*** Begin section ***

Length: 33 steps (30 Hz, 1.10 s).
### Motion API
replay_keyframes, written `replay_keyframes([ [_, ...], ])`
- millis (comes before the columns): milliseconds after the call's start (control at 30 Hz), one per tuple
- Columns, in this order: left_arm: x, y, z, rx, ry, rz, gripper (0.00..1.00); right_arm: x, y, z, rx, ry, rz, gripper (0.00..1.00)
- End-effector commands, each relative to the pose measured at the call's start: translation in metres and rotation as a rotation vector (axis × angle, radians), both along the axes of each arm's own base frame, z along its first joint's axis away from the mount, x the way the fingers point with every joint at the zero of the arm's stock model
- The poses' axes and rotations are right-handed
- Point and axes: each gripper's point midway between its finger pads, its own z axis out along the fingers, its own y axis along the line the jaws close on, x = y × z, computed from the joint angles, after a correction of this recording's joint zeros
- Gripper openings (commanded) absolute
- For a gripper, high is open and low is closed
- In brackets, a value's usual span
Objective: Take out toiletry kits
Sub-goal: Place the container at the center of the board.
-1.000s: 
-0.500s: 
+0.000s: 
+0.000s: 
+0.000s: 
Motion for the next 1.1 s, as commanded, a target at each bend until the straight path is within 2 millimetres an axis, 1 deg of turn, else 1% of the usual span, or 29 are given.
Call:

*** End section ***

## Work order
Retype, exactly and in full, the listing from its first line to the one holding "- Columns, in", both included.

## Exercise solution
Length: 33 steps (30 Hz, 1.10 s).
### Motion API
replay_keyframes, written `replay_keyframes([ [_, ...], ])`
- millis (comes before the columns): milliseconds after the call's start (control at 30 Hz), one per tuple
- Columns, in this order: left_arm: x, y, z, rx, ry, rz, gripper (0.00..1.00); right_arm: x, y, z, rx, ry, rz, gripper (0.00..1.00)

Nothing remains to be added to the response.